TASK BRIEF
Look through the records below and collect all lines that hold the string "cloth".

━━━━━━━━━━━━━━━━━━━━

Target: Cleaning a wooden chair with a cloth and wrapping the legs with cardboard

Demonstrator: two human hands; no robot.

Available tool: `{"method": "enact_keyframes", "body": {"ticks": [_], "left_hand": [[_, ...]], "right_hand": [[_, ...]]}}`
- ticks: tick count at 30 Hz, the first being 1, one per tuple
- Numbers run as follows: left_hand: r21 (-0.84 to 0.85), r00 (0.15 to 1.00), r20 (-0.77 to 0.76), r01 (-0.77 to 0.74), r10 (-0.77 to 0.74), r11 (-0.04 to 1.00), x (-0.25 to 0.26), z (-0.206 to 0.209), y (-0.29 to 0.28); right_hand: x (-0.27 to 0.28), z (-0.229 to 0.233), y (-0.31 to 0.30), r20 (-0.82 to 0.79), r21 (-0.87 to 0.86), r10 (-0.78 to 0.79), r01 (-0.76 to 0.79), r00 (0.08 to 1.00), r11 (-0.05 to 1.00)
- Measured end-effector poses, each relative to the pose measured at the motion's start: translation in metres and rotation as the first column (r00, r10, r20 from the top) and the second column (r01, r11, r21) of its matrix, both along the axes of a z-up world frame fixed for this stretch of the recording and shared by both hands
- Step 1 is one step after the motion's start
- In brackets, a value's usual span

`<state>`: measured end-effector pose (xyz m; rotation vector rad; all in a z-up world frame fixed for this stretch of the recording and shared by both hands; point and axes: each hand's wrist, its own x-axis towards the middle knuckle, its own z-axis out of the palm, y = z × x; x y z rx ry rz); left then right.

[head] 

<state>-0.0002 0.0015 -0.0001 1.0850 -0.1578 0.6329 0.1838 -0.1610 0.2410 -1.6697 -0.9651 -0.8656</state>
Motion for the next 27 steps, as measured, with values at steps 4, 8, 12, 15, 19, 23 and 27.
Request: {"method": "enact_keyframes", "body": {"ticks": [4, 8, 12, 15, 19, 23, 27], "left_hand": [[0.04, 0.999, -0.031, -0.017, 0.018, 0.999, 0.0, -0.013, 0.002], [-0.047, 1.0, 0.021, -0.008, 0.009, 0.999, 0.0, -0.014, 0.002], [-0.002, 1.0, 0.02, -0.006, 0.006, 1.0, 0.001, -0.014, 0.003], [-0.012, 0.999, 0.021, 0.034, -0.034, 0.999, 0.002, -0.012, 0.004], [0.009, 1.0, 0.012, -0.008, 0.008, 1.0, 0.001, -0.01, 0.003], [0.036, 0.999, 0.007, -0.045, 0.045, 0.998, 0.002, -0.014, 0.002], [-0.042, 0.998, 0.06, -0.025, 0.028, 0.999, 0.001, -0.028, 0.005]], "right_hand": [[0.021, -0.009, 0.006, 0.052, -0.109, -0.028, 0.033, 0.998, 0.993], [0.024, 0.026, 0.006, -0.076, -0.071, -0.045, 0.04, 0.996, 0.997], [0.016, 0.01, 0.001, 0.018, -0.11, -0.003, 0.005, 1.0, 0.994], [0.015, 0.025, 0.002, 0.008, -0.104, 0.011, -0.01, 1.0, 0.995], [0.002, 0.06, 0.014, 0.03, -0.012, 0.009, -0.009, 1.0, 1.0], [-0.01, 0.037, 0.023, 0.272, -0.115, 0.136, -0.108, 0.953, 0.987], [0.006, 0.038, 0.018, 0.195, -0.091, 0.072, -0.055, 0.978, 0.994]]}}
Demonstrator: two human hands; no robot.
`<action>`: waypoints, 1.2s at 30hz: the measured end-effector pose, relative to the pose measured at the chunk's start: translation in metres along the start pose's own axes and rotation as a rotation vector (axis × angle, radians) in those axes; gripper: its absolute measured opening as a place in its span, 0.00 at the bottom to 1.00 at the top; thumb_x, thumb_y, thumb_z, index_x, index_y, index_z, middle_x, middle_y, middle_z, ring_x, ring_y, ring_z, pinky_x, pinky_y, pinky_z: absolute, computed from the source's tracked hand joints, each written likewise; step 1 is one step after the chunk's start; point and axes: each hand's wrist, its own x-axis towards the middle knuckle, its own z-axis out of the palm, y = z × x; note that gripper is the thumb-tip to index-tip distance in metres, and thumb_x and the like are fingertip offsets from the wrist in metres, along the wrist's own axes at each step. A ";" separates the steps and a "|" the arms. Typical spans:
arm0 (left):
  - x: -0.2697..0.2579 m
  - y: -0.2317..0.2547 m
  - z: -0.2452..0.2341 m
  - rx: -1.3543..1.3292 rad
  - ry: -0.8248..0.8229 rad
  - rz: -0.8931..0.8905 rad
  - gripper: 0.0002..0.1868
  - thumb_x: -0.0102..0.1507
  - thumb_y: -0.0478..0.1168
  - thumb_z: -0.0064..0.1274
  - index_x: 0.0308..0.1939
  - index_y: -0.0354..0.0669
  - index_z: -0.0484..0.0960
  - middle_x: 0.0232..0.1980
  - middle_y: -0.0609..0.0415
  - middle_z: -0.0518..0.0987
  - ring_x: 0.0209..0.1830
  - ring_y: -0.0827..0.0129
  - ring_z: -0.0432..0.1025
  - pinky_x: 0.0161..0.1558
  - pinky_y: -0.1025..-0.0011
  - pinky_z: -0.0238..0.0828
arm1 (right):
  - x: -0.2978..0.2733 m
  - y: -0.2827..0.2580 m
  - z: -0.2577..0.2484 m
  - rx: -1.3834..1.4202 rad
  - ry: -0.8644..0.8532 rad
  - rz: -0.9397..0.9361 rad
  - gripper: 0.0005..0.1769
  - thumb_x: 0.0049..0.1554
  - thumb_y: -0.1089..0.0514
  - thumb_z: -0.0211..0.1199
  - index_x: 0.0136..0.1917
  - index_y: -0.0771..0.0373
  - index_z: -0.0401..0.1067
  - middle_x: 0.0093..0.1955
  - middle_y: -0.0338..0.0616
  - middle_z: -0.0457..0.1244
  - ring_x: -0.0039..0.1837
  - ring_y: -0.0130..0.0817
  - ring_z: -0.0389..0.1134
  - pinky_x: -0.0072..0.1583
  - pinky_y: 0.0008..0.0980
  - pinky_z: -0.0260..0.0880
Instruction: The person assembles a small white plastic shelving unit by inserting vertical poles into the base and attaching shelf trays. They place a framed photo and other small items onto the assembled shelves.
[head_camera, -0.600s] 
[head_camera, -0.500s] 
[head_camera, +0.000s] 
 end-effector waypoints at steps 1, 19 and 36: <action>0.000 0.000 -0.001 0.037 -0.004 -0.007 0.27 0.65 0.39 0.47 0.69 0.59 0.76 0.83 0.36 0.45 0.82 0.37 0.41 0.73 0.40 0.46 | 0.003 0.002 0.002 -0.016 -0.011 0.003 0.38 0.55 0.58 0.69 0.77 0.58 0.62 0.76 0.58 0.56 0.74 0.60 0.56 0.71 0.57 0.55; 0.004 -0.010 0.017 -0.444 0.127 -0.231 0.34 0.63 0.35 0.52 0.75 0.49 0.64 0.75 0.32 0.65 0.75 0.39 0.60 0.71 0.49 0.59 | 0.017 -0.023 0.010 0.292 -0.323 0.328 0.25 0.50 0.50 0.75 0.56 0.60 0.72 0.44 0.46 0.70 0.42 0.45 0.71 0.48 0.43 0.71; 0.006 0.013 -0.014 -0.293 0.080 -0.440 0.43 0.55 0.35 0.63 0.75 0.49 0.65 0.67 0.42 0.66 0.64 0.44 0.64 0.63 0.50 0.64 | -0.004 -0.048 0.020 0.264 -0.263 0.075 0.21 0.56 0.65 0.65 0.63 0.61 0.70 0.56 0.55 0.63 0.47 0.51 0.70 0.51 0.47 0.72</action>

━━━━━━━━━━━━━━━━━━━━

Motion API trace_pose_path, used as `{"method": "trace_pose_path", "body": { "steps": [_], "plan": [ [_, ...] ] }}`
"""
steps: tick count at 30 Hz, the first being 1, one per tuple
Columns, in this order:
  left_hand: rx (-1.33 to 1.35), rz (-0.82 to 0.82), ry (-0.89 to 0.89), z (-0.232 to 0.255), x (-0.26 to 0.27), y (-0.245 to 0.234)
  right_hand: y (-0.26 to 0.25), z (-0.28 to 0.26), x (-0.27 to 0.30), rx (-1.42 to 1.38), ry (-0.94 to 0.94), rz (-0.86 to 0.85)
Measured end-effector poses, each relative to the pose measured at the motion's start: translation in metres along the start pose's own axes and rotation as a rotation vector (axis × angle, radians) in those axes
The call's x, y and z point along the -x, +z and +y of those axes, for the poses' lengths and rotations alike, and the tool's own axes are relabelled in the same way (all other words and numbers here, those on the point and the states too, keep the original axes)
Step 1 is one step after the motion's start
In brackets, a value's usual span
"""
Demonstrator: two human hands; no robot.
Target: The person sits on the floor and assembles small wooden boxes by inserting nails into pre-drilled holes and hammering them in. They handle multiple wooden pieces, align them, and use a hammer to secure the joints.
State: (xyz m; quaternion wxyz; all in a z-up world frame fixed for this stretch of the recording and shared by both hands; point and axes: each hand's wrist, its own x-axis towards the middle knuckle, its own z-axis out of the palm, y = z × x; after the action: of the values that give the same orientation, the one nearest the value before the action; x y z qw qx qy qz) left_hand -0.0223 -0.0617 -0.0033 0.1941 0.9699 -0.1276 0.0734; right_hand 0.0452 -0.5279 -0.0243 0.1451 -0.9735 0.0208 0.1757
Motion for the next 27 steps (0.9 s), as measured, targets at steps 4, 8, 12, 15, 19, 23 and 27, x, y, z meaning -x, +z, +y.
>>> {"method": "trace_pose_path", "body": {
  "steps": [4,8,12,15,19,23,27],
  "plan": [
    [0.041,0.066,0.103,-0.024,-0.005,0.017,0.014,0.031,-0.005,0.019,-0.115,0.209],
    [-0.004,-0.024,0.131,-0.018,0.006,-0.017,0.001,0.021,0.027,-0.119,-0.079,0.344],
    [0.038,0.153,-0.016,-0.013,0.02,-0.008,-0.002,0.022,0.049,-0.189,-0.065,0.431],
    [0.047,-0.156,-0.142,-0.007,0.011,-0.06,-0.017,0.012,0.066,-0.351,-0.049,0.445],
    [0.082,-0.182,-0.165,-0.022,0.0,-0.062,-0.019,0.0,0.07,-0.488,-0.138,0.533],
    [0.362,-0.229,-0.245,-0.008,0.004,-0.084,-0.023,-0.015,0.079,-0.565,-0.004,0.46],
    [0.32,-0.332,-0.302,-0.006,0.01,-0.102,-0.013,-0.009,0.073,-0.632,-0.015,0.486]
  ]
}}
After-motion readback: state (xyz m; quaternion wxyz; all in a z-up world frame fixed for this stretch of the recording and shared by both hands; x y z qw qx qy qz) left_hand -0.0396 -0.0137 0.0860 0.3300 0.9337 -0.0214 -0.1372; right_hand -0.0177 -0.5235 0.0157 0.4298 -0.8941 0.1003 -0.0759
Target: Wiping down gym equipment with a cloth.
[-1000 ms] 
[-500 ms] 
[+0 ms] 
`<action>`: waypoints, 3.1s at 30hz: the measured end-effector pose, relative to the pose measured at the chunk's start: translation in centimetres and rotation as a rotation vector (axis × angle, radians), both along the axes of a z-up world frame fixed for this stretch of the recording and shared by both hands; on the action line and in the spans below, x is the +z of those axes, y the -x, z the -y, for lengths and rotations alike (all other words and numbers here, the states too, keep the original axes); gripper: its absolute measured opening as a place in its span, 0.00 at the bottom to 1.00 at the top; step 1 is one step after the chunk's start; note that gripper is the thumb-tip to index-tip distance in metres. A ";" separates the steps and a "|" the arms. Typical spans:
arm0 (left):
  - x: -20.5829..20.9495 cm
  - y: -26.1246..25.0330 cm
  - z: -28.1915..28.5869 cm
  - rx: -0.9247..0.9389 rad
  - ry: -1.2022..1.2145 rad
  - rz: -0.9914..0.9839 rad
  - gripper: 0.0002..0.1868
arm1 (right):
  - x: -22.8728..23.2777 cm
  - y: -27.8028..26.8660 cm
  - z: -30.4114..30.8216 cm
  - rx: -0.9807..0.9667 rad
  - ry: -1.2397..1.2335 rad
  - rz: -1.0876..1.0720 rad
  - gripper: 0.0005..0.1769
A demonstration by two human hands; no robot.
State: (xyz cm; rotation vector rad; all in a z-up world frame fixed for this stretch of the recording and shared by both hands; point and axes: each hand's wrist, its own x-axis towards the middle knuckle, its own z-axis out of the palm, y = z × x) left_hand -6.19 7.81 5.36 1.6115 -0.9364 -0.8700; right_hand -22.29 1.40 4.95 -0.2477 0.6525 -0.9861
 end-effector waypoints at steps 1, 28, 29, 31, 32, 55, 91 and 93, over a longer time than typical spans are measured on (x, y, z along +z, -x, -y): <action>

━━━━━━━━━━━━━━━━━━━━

SOLUTION TO THIS EXERCISE
Target: Cleaning a wooden chair with a cloth and wrapping the legs with cardboard
Target: Wiping down gym equipment with a cloth.

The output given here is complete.